WHAT THIS TASK INVOLVES
For this exercise, retype all the data exactly and exclude every image.

SUPPLIED MATERIAL
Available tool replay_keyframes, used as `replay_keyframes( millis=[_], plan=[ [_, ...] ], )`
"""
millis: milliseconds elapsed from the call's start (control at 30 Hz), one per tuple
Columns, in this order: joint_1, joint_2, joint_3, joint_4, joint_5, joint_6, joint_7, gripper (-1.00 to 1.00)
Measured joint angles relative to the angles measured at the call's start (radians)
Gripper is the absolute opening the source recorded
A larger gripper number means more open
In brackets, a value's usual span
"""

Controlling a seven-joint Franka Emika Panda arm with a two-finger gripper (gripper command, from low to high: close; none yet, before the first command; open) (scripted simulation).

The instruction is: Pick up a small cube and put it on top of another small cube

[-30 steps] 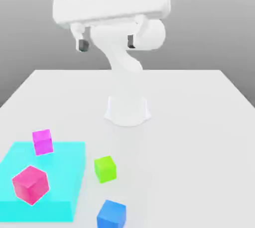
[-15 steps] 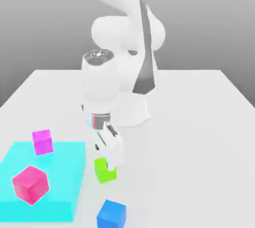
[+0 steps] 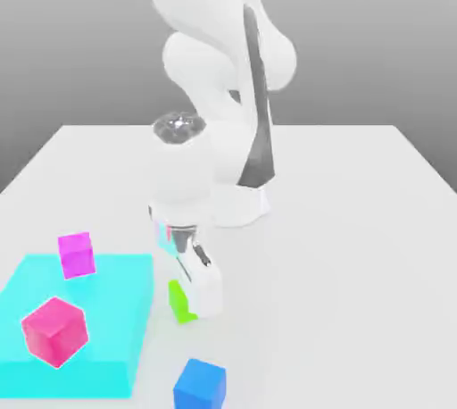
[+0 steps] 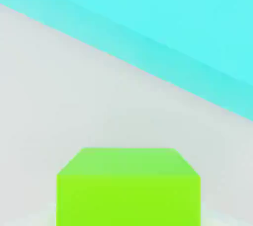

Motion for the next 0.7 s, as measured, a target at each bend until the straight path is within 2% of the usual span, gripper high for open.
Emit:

ANSWER FOR THE TASK
Available tool replay_keyframes, used as `replay_keyframes( millis=[_], plan=[ [_, ...] ], )`
"""
millis: milliseconds elapsed from the call's start (control at 30 Hz), one per tuple
Columns, in this order: joint_1, joint_2, joint_3, joint_4, joint_5, joint_6, joint_7, gripper (-1.00 to 1.00)
Measured joint angles relative to the angles measured at the call's start (radians)
Gripper is the absolute opening the source recorded
A larger gripper number means more open
In brackets, a value's usual span
"""

Controlling a seven-joint Franka Emika Panda arm with a two-finger gripper (gripper command, from low to high: close; none yet, before the first command; open) (scripted simulation).

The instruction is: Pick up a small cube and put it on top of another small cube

[-30 steps] 
[-15 steps] 
[+0 steps] 
[+0 steps] 

Motion for the next 0.7 s, as measured, a target at each bend until the straight path is within 2% of the usual span, gripper high for open.
Emit:

The required response has been given in full.